Locate the line bearing "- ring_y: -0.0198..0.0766" in the material below, then reproduce it and each following line up to and including the line bearing "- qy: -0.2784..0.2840".
==== Listed records ====
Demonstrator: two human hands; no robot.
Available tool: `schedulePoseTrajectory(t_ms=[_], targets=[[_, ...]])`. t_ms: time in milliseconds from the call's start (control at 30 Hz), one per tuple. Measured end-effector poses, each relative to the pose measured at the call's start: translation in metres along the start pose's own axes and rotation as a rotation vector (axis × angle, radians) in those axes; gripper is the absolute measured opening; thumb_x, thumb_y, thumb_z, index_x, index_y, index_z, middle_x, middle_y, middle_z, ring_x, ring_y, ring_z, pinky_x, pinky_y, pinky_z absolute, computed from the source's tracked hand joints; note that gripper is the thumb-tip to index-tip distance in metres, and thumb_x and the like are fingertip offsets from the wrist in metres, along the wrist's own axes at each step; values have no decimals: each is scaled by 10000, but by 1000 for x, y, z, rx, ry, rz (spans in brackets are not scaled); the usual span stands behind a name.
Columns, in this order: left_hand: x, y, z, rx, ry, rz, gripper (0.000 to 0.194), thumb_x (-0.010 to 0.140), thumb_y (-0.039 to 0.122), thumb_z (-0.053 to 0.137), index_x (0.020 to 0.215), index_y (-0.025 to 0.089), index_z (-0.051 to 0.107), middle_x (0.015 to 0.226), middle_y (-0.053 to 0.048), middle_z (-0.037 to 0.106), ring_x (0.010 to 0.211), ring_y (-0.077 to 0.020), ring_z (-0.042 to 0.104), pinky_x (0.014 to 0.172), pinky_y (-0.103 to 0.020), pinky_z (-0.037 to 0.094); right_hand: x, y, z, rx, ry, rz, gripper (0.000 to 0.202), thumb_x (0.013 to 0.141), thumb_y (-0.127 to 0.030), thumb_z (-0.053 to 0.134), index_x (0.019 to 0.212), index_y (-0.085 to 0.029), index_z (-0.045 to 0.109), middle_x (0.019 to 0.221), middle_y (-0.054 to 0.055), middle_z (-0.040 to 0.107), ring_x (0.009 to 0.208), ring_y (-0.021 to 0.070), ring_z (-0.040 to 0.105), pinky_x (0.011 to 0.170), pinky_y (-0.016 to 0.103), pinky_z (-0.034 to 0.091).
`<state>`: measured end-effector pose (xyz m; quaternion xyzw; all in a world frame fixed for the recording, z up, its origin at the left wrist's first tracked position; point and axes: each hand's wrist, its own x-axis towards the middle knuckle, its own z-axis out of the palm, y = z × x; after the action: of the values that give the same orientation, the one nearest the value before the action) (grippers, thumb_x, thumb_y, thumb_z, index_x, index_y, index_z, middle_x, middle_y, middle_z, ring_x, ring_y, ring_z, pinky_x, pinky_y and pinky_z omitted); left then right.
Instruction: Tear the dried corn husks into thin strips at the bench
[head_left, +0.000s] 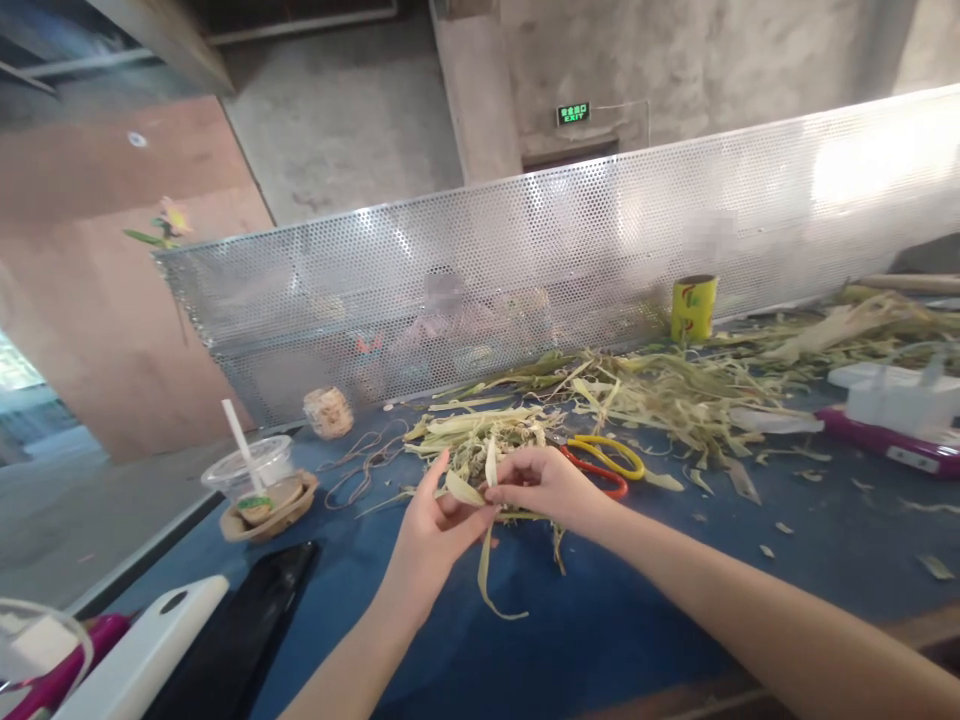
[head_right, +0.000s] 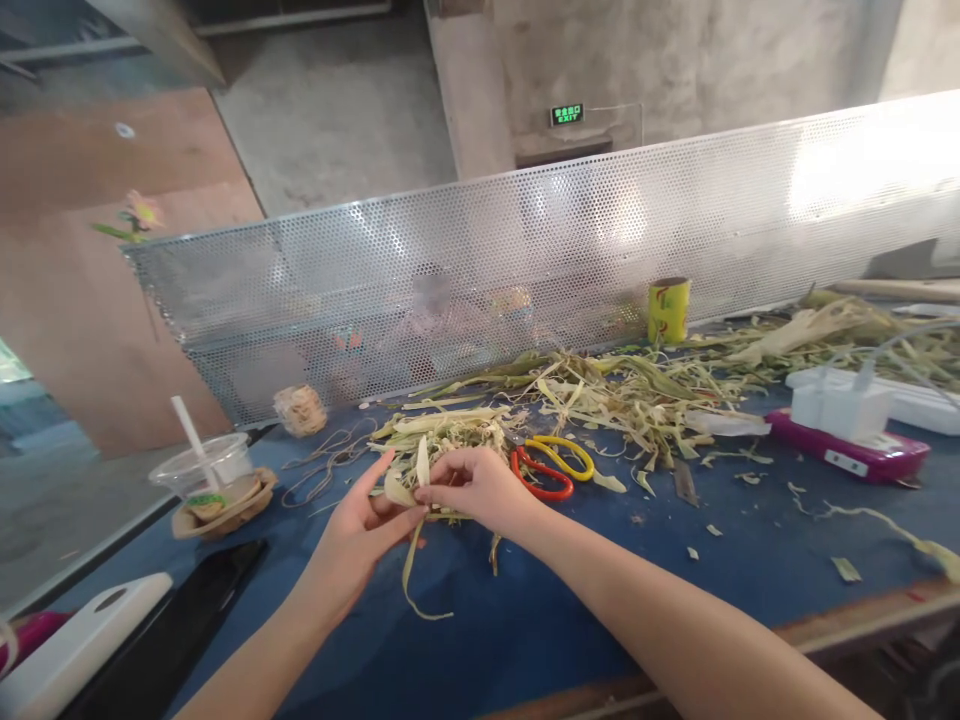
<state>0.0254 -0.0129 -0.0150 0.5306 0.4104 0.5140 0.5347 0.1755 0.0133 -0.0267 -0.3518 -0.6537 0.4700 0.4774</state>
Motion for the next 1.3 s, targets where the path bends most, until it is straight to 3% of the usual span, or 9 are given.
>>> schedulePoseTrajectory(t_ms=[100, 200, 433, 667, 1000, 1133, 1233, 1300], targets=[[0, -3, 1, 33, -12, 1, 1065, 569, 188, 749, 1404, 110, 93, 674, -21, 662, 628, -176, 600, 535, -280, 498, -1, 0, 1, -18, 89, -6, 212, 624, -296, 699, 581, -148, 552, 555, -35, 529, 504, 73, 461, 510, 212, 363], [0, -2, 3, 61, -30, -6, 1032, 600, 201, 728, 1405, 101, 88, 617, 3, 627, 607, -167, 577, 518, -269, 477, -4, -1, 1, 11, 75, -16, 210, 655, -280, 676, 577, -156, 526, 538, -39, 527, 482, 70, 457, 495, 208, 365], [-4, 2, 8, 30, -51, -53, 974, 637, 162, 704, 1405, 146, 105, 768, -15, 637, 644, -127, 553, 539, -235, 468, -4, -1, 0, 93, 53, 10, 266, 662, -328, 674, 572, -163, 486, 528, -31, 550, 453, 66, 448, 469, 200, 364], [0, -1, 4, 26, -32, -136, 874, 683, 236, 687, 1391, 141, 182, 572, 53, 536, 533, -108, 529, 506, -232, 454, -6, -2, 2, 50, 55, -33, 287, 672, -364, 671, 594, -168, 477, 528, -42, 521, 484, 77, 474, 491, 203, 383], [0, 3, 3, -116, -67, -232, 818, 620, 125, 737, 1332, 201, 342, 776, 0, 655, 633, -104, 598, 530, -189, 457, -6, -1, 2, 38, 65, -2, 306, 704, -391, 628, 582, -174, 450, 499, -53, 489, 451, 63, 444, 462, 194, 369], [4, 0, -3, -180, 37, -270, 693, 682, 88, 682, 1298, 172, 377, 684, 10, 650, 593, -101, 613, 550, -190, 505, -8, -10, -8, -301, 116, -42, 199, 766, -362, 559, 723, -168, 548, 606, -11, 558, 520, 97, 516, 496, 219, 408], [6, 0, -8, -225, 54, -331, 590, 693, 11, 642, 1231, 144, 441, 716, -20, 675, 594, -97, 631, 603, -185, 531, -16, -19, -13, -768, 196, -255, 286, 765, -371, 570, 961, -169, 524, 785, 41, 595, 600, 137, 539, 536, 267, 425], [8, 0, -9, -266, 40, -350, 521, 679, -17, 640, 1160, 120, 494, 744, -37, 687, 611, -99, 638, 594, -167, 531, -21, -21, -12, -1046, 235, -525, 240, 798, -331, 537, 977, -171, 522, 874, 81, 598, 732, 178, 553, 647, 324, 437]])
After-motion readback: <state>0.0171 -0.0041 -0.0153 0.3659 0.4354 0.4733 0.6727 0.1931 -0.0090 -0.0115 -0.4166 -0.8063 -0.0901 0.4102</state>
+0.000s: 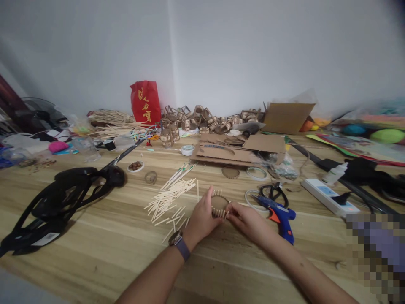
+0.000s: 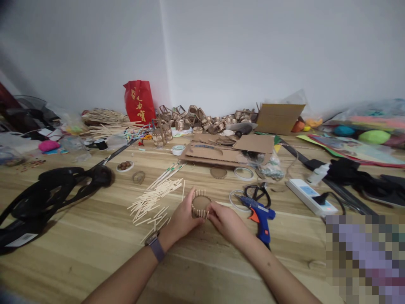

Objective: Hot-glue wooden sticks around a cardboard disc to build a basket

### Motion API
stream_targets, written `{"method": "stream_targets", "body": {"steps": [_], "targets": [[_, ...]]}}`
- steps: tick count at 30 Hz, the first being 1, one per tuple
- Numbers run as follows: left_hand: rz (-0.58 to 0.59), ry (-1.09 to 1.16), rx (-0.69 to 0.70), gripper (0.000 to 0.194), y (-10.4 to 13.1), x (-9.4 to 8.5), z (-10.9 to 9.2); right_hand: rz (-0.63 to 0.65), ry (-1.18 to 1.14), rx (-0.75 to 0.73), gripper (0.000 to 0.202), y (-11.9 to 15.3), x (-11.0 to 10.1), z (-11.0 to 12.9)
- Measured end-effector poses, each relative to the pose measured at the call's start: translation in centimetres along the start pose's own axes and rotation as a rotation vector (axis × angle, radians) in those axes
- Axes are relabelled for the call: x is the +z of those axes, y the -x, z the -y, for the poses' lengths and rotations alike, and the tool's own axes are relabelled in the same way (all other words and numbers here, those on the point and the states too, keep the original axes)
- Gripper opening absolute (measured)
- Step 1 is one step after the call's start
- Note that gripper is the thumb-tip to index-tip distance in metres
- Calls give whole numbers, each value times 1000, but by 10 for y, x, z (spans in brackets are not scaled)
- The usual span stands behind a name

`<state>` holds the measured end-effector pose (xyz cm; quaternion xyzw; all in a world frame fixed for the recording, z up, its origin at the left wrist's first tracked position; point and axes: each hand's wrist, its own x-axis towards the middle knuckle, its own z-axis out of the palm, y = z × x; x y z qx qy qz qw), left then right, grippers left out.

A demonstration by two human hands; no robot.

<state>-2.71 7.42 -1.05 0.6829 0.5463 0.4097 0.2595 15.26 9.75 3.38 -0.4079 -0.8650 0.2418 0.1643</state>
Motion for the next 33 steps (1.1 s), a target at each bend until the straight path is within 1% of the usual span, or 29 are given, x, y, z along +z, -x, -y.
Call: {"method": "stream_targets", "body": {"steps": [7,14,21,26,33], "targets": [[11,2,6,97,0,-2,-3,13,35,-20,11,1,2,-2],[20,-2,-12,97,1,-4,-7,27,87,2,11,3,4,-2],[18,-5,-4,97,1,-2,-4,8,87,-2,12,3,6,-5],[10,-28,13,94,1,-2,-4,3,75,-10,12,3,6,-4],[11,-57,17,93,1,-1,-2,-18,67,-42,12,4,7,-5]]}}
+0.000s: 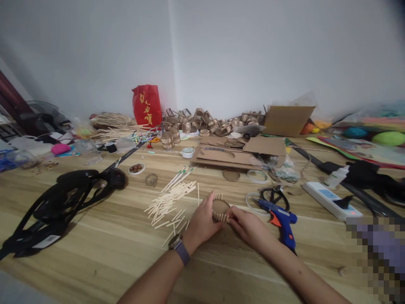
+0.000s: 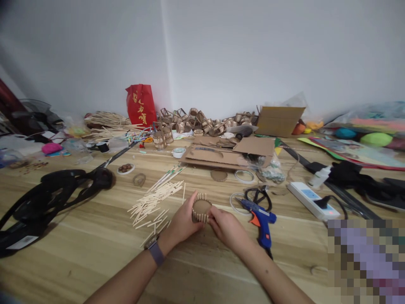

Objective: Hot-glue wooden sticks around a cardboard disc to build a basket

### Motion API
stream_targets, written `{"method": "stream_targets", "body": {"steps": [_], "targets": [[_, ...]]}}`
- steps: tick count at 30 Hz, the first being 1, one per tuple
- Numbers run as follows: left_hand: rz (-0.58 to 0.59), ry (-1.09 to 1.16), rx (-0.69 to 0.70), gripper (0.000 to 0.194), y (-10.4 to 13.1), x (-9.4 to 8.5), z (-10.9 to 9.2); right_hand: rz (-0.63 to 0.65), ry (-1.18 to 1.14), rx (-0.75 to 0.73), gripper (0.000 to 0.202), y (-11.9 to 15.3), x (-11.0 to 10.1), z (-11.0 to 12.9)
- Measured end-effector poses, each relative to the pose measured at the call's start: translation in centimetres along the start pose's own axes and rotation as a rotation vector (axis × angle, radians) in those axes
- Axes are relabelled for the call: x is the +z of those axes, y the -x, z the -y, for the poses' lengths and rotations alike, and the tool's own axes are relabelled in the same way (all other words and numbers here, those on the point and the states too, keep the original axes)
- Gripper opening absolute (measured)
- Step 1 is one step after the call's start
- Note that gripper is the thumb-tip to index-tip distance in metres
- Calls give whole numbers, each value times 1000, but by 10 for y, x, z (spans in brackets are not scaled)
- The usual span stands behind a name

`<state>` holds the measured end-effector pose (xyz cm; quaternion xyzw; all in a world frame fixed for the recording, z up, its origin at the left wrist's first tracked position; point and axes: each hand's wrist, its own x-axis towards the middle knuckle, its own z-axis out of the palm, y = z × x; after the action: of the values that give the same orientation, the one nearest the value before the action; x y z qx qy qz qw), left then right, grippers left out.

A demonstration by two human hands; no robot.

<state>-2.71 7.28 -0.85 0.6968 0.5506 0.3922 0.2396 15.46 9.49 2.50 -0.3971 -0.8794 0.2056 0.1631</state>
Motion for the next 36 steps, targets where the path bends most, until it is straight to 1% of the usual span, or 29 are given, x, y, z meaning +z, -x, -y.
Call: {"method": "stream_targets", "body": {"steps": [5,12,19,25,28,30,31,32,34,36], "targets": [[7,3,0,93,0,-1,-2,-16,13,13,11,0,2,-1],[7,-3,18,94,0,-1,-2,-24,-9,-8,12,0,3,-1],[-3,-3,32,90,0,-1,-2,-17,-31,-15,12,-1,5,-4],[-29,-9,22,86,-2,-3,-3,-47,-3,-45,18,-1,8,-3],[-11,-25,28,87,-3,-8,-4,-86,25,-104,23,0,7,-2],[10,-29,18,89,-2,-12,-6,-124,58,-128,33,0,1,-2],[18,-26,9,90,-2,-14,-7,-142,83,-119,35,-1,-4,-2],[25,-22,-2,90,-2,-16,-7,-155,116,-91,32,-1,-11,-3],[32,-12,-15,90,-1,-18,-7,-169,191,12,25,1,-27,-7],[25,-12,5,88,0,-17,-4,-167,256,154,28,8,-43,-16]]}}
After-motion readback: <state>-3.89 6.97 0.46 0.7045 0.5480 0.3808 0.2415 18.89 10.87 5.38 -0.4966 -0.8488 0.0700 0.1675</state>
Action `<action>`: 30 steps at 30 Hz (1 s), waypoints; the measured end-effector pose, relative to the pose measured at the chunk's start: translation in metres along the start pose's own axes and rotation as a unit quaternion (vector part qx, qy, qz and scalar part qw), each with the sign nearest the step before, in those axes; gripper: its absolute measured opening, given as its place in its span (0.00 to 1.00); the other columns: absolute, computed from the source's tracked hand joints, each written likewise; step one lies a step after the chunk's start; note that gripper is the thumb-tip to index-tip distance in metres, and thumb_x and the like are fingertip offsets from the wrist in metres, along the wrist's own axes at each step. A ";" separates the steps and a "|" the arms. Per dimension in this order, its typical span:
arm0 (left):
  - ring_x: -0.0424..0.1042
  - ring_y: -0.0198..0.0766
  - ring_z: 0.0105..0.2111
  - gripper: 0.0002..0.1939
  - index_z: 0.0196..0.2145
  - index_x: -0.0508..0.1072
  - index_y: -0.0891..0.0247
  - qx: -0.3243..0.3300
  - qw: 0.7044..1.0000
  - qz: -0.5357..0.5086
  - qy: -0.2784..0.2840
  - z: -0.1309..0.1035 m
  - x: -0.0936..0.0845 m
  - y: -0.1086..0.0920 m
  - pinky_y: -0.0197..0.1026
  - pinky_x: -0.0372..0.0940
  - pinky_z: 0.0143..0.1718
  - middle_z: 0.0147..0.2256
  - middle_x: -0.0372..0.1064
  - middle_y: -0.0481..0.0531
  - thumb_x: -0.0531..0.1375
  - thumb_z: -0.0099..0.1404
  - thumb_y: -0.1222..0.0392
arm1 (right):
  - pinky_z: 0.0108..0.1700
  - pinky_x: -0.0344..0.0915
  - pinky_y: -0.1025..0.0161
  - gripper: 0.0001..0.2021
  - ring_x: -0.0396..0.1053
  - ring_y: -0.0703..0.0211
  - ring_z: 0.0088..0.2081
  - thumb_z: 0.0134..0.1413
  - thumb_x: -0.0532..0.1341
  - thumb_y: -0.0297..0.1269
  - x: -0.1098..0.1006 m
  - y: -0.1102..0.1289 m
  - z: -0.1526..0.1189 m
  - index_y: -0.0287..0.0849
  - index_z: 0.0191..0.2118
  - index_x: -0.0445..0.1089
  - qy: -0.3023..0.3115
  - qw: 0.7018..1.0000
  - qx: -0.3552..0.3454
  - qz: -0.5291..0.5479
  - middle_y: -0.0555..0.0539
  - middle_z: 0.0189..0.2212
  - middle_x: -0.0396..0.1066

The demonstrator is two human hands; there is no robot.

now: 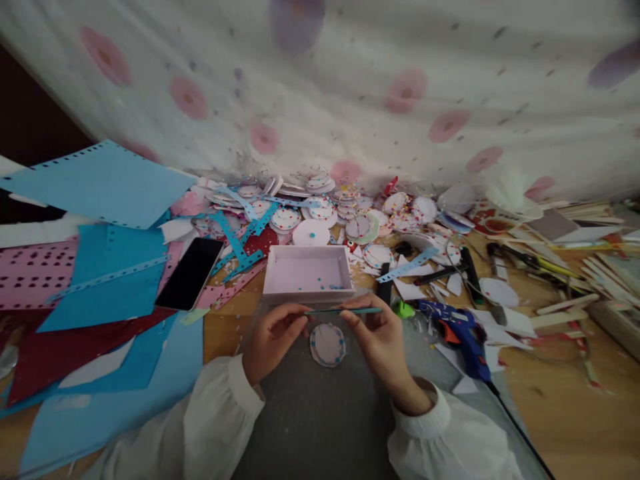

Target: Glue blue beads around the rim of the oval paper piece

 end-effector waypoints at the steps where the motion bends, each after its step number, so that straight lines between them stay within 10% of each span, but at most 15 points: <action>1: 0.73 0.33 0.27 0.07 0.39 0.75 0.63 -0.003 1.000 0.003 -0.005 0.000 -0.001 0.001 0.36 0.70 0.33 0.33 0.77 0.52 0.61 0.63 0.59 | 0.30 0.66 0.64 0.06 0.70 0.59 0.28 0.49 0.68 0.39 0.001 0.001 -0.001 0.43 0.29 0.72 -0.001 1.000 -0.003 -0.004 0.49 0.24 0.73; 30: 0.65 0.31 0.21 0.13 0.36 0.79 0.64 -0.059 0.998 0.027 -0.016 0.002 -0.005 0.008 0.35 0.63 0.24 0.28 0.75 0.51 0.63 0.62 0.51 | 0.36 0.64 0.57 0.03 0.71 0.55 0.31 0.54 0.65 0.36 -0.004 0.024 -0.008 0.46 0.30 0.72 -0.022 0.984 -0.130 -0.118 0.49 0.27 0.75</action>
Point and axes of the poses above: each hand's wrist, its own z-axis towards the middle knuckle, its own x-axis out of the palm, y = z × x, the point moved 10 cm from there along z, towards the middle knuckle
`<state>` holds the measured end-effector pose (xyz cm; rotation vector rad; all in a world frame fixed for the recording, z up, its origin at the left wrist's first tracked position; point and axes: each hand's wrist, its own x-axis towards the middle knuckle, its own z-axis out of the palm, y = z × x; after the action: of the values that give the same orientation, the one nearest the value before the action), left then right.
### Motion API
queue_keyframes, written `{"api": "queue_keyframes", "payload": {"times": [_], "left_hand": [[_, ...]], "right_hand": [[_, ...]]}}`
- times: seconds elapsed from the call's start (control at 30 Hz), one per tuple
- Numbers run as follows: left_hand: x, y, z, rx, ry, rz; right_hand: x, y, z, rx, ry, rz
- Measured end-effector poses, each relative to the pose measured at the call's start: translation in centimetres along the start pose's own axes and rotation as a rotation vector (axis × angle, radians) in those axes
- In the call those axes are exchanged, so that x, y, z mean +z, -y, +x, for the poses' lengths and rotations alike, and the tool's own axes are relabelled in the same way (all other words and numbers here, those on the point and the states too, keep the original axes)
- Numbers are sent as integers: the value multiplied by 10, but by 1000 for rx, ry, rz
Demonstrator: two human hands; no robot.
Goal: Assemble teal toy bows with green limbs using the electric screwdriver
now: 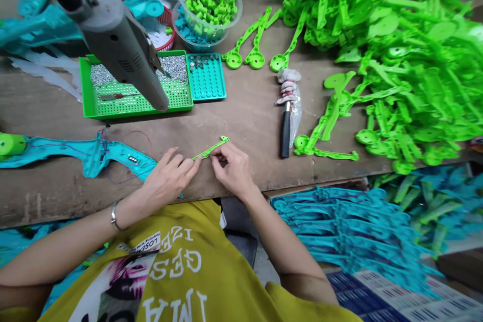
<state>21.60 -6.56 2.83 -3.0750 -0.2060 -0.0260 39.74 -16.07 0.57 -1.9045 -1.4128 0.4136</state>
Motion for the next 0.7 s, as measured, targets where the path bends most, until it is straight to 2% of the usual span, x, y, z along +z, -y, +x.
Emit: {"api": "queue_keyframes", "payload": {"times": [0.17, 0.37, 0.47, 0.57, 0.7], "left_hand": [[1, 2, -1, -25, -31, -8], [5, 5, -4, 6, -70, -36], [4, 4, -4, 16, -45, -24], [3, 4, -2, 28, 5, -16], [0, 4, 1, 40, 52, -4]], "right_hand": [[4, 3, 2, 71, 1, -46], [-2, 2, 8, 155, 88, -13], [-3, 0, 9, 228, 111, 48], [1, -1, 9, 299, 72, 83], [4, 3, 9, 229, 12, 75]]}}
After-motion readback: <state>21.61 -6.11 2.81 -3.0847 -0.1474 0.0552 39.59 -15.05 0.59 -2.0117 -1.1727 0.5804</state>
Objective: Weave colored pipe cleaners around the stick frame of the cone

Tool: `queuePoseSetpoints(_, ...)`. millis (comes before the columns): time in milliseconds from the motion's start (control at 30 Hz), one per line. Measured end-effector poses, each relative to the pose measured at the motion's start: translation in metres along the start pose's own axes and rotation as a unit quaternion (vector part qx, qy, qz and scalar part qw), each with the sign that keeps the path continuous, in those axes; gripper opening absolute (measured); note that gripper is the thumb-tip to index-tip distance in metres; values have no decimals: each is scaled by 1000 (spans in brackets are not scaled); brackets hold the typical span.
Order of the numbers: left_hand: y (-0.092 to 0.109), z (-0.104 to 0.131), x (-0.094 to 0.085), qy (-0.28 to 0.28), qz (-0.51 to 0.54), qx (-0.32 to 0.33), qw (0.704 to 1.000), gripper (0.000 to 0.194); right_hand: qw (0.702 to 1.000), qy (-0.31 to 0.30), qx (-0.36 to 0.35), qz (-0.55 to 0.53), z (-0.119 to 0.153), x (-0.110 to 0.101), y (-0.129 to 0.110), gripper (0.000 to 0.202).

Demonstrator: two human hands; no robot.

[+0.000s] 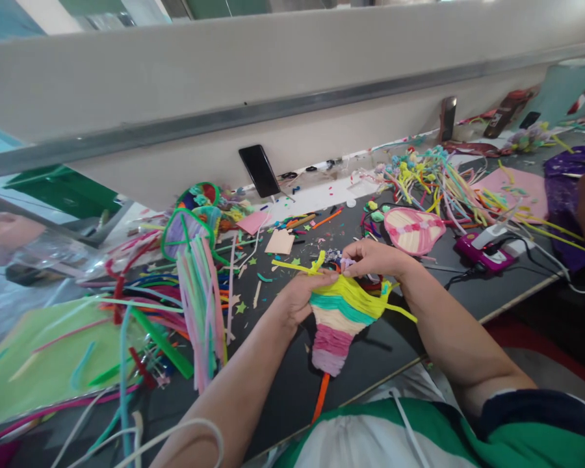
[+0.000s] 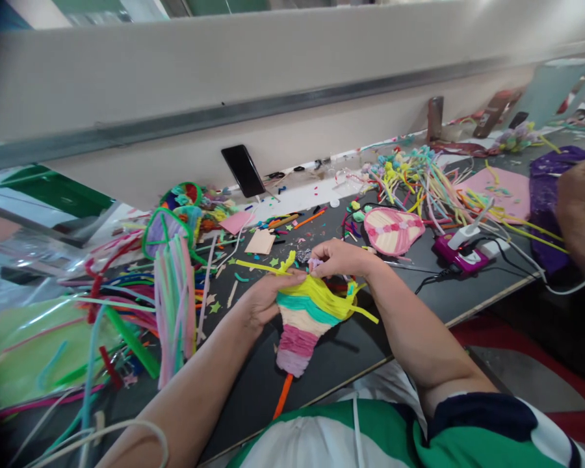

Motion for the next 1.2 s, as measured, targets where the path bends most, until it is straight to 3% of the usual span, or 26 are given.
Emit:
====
> [Task solution]:
  - ring_y: -0.0198..0.0766
  - ring_z: 0.0105..0.2111
  - gripper: 0.0002..0.1939
  - index_z: 0.0196..0.2145
  - index_x: -0.0508..0.1072
  - index_y: -0.0891..0.0247
  - qx: -0.3243..0.3300
  - qw: 0.7044..1.0000
  - qz: -0.5357..0.5086
  - qy: -0.2784..0.2840

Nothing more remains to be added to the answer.